Yemen tries to lure back tourists scared away by al Qaeda attacks

TARIM, Yemen – Workers fix potholes, paint mosques and refurbish historic buildings in this sleepy city in Yemen’s vast Hadramaut region, where authorities are seeking to lure back tourists scared awa

TARIM, Yemen – Workers fix potholes, paint mosques and refurbish historic buildings in this sleepy city in Yemen’s vast Hadramaut region, where authorities are seeking to lure back tourists scared away by al Qaeda attacks.

Tarim is getting a face-lift before it replaces Qayrawan in Tunisia next month as the “capital of Islamic culture”, an honor that rotates annually among cities in the Islamic world.

Yemen hopes the title will help revive tourism, an economic mainstay which collapsed after an al Qaeda suicide bomber killed four South Korean tourists in another Hadramaut city a year ago.

They had been visiting Shibam, a UNESCO World Heritage site dubbed the “Manhattan of the Desert” for its 16th century mud-brick tower houses rising up to 16 storeys high.

“Terrorism has hit tourism seriously.
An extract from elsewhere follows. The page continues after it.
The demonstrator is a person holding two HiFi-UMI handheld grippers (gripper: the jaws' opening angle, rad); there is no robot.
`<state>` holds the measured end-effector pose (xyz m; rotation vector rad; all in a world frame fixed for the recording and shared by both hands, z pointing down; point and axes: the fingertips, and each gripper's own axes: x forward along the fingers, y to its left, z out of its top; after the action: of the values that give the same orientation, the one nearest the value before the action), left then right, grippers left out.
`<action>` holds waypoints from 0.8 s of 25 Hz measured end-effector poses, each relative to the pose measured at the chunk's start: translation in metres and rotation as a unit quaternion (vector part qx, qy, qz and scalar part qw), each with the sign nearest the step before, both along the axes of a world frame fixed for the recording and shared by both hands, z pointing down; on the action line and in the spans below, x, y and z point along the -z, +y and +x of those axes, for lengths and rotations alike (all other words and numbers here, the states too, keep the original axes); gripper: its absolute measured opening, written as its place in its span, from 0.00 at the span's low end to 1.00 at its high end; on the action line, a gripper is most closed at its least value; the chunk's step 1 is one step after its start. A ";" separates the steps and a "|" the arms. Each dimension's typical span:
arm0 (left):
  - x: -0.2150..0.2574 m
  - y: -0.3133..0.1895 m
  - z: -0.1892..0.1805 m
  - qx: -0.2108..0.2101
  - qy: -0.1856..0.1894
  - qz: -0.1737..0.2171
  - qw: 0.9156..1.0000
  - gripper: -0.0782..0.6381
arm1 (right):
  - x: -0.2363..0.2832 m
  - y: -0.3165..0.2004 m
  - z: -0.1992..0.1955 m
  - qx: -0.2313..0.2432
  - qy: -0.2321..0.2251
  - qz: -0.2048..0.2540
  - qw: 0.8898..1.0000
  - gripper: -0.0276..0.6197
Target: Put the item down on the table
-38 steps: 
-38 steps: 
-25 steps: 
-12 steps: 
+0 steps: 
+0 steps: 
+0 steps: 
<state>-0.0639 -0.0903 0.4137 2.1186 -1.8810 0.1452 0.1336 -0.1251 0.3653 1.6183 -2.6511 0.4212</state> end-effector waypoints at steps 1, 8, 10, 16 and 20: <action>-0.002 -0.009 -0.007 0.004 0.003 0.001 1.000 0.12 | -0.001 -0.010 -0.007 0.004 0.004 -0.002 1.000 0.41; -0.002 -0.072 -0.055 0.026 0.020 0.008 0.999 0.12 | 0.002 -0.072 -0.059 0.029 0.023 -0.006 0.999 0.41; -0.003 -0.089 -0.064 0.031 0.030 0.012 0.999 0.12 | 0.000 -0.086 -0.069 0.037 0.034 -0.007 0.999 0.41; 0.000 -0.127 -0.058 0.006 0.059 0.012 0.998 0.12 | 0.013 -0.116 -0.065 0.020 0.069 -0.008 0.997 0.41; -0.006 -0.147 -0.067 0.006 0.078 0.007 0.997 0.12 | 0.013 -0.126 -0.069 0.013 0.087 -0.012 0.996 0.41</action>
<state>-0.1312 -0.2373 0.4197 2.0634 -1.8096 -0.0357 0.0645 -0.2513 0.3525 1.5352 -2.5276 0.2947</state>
We hope there will be a rise in the numbers of tourists in the future,” said Muadh al- Shihabi, director of the Tarim cultural capital project.

Officials said security has improved with a tourist police now present at sights, museums and hotels. Soldiers accompany tourists who need a permit to travel by land but it remains to be seen whether security forces stand the test.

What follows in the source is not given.